A quick 5 minute chat and everyone goes their way. I still have quite some distance to go, and the weather, while better than yesterday, isn't a 100% reassuring. I can now ride down to the next town on my itinerary - Sault. I was here yesterday too actually.
There seems to be an antiques / old-fashioned-useless-items-for sale sort of market today. The atmosphere's nice, everyone's probably on vacation. Lots of people from all over Europe, including people speaking languages I don't quite know.. Flemish, Dutch, etc.

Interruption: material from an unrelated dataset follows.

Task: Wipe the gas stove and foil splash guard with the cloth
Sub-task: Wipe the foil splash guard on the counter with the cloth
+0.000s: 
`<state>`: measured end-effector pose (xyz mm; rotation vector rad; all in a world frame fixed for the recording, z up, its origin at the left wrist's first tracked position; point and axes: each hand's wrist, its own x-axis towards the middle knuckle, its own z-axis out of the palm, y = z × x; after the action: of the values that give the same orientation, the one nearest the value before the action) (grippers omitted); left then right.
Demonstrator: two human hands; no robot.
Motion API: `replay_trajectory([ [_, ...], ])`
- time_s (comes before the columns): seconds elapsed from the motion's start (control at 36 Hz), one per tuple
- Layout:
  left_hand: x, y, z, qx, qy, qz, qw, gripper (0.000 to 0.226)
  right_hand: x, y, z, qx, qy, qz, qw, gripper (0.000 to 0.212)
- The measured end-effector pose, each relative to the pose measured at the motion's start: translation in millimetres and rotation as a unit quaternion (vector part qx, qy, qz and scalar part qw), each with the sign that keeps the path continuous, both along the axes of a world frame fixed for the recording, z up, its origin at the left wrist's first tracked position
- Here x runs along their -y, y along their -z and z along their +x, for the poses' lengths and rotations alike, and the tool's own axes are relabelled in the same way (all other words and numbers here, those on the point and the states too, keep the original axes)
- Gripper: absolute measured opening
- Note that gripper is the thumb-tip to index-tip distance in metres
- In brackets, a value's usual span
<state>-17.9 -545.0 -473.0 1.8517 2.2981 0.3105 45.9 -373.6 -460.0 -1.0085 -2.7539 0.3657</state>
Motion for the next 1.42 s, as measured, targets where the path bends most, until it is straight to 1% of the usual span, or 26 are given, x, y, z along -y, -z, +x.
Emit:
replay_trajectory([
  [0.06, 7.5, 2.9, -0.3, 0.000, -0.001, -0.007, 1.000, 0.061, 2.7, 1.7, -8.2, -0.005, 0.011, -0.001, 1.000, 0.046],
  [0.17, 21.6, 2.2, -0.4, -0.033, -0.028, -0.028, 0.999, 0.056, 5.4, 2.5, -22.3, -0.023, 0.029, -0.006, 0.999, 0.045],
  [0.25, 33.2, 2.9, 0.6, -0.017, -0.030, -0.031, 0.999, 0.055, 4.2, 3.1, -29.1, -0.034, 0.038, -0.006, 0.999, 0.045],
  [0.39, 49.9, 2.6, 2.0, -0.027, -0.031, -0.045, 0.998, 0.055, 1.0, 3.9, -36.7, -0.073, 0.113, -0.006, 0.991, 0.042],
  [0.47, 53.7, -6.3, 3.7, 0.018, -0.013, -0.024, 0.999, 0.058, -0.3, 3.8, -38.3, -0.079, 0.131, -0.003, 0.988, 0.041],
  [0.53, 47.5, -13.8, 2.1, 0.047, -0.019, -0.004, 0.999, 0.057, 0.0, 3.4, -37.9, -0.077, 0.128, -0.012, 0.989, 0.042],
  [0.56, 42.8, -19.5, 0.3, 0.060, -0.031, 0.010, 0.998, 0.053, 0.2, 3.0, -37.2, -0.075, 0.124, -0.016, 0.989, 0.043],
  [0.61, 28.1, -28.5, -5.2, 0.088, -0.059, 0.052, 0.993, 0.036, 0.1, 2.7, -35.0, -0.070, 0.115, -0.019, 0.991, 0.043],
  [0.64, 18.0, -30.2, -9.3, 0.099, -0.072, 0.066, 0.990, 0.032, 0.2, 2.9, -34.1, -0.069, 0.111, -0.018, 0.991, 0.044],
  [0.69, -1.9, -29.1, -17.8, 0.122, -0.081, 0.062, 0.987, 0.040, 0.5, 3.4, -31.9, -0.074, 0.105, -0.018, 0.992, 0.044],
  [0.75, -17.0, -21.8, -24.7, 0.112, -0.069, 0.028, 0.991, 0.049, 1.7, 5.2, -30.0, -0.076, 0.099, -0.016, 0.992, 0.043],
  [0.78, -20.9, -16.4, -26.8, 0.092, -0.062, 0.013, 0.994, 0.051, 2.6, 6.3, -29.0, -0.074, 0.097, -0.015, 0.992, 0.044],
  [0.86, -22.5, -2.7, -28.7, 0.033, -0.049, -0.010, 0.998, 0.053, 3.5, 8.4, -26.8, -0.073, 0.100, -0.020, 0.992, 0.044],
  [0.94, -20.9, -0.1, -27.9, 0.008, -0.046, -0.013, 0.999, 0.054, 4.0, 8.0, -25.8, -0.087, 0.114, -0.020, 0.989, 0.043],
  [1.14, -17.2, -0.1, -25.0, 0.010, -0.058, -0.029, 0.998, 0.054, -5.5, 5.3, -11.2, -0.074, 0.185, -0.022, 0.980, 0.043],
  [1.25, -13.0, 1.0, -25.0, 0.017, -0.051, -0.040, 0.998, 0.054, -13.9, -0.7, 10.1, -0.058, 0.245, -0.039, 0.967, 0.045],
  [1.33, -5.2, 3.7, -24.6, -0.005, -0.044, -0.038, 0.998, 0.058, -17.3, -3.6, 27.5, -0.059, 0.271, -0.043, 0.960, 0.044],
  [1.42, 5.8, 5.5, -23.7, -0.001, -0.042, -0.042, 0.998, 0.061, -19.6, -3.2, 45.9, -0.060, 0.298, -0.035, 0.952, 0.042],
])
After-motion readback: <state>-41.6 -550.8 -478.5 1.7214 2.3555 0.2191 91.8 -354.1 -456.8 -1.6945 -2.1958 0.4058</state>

I'll go through this small town after a quick pit stop to refill my water bottle. And then I'll go easy to spare some of my energy... I'm really feeling yesterday's efforts, trust me. And on to the next village, Aurel, where I'll go up another low pass, the Collet de Reilhane (altitude 755m). A matter of only a few minutes really, before I backtrack a little to continue on the main road nearby - I have quite a long bit that's downhill... nice.
Facing Mont Ventoux again - well known because there is not a single tree at the top, making it for a moon-like sort of terrain (so it's often windy up there!)
I'm now going to cross the Toulourenc valley, a nice little - quite narrow - valley just north of Mont Ventoux (remember - the one big mountain in a wide area of southern France that's mainly flat).
I then catch a group of 10 cyclists... I speed up, just for the sake of it. The heart rate goes up, my legs hurt and frankly I don't know why I'm doing this. But the endorphins' kick helps. Once you get used to that... there are only good reasons to give it a 100% :)
I'm now going down to the next village - and that's actually how I 'cross' the next pass - I haven't had to pedal uphill at all this time, for some reason the pass isn't located at the very top of a hill!? Weird.
The next 20kms are up and down, and up and down... there's no end to this! But it's fun. And pretty around here. That's also an opportunity to go up another - no less than - 5 passes, respectively the Tray le Col (altitude 363m), the Pas du Voltigeur (altitude 328m), collet de Marin (altitude 312m), col de Ronin (altitude 374m) and the last one today, the col d'Anrès (altitude 404m).
OK, given the differences in altitude, I can't say any of these are difficult at all to reach... I just take my time and enjoy the roller coaster :)
I'm now really exhausted... it feels like I've been riding my bike all week end long - oh wait, I have. Time to go home now. Lots of food and lots of water, plus some stretching should help ease the soreness.
I kept thinking about family and friends, all the way over there in Alaska, who must be about to start their own Tour de Cure ride today, given the time difference. Good luck you all! And thanks for supporting such a noble cause!